You won’t benefit much from a bus. Larger layouts will, but not because of amperage loss. It is voltage loss that causes an increase in signal to noise problem, and that’s an issue only with digital, not analog. A bus minimizes voltage loss over much longer distances than you have.


----------



## vette-kid (May 2, 2020)

Meant to say voltage drop, not amps. 

So with this size layout, if I switch to DCC will it be a bigger factor? I estimate there is about 60-70ft of track and could add maybe another 20ft in the future.

Sent from my Moto Z (2) using Tapatalk


----------



## mesenteria (Oct 29, 2015)

I would think that a pair of feeders on ether side of what you show in the photo would serve you well, provided they aren’t less (thinner) than 22 gauge, and not more than maybe 3’ in length. Longer and thinner feeders means voltage loss. Even a short bus 5-7 feet long of 14 gauge wire would help to keep feeders short, and would be useful extended when you grow your track system in the future.


----------



## gregc (Apr 25, 2015)

while you said a 0.02V drop, you didn't say at what current. the voltage drop is proportional to the current being drawn

small gauge wire is ok for short distances. 22g wire has ~0.02 Ohm / ft. but i've read that nickle silver track is the equivalent to 26g wire (despite being so thick) which has ~0.04 Ohm/ft resistance. 12' of rail is ~0.5 Ohm or ~1 Ohm for 2 rails, but it's an oval so 2 rails reaching the same point (i.e. ~0.5 Ohm total).

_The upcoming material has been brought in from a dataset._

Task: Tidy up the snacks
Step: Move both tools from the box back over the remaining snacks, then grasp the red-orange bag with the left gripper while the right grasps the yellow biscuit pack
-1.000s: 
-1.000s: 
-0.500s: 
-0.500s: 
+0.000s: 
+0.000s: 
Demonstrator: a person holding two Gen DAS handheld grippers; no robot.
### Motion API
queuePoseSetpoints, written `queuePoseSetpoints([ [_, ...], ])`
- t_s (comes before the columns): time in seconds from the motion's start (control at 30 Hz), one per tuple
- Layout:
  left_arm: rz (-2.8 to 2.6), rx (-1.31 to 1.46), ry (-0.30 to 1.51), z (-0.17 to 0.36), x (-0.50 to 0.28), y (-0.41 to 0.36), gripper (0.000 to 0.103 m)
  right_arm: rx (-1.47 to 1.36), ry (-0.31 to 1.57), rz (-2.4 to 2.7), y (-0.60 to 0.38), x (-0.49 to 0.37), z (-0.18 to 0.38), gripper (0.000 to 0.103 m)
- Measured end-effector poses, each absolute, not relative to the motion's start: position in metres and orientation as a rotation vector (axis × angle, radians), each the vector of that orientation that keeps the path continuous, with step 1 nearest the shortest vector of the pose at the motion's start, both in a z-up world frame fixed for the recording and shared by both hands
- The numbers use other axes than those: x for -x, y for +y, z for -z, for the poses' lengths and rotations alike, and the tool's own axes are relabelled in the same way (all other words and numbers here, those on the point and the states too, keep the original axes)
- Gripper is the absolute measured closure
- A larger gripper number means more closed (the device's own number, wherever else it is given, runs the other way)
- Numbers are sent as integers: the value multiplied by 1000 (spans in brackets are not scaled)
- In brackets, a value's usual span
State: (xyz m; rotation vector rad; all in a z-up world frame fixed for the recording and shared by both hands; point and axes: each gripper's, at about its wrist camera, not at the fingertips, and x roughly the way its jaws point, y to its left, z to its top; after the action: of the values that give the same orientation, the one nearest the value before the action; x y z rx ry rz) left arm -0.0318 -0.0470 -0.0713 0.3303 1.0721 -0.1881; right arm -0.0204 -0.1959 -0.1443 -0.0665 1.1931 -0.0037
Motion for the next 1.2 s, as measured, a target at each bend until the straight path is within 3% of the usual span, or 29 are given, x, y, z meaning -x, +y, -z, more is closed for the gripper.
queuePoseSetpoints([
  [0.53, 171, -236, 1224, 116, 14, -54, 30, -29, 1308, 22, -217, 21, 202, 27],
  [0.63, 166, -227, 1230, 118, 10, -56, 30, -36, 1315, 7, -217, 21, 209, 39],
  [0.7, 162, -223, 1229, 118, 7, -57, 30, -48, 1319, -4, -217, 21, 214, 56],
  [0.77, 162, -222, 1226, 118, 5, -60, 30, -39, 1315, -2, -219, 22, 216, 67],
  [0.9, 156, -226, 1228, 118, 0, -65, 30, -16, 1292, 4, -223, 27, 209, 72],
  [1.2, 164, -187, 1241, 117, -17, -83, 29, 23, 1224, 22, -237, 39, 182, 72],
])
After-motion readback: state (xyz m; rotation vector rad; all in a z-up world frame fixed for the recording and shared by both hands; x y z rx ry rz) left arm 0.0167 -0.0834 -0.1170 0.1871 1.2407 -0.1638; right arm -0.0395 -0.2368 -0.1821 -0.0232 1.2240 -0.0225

if the loco draws 1A, there will be a ~0.5V drop which may not be noticeable especially since a loco us more likely to draw closer to ~0.5A.

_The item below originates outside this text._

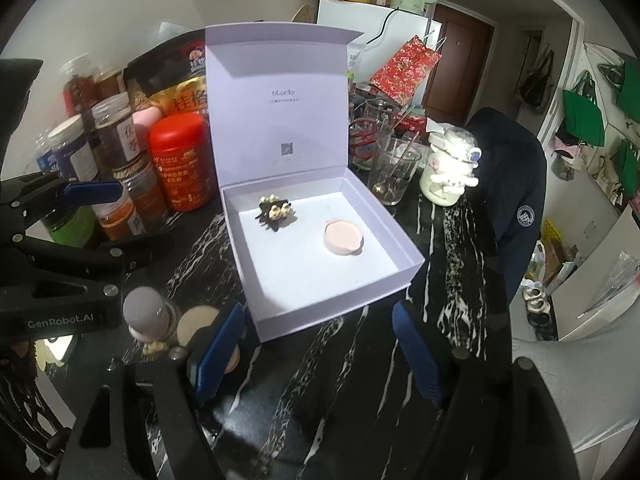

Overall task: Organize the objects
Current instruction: 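Withdraw both tools from the box toward the remaining jars, then grasp the white-lidded jar with the left tool while the right tool grasps the cream jar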

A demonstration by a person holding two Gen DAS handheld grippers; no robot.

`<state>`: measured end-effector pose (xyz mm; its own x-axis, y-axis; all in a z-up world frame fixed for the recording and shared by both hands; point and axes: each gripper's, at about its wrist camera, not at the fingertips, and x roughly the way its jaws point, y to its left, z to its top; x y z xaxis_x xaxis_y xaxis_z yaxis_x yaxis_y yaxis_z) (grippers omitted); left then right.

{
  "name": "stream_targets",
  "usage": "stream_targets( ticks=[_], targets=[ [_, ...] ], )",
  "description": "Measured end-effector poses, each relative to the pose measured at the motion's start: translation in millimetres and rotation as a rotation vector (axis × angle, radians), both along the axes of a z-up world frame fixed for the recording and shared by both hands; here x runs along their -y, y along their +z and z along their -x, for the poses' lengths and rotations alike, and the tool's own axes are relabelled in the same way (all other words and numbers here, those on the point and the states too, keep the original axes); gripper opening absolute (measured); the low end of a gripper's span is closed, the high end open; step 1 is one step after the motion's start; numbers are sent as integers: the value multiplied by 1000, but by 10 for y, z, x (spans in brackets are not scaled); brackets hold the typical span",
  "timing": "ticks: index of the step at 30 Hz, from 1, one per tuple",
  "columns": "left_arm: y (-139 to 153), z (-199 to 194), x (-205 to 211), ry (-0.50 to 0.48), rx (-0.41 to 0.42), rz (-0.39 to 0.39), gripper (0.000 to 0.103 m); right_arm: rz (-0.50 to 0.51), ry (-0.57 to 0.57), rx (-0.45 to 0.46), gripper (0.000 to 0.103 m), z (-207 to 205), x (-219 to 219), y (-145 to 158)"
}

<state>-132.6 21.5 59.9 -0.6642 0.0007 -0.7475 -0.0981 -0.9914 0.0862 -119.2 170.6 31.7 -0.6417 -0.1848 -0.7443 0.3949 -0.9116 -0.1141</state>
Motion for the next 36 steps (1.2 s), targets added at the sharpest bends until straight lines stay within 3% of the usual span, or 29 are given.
stream_targets(
  ticks=[9,36],
  targets=[
    [-245,-328,-33,-18,0,57,75,-4,2,15,78,-244,59,-178],
    [-793,-682,258,21,63,23,75,77,82,94,78,-454,291,-734]
  ],
)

so it's up to you. if it's an issue, add another feeder on the opposite side of the oval (use 18g wire).


----------



## vette-kid (May 2, 2020)

gregc said:


> while you said a 0.02V drop, you didn't say at what current. the voltage drop is proportional to the current being drawn
> 
> small gauge wire is ok for short distances. 22g wire has ~0.02 Ohm / ft. but i've read that nickle silver track is the equivalent to 26g wire (despite being so thick) which has ~0.04 Ohm/ft resistance. 12' of rail is ~0.5 Ohm or ~1 Ohm for 2 rails, but it's an oval so 2 rails reaching the same point (i.e. ~0.5 Ohm total).
> 
> ...


Thanks for that, I should have tested under load. I'll try that later and see what it does out of curiosity.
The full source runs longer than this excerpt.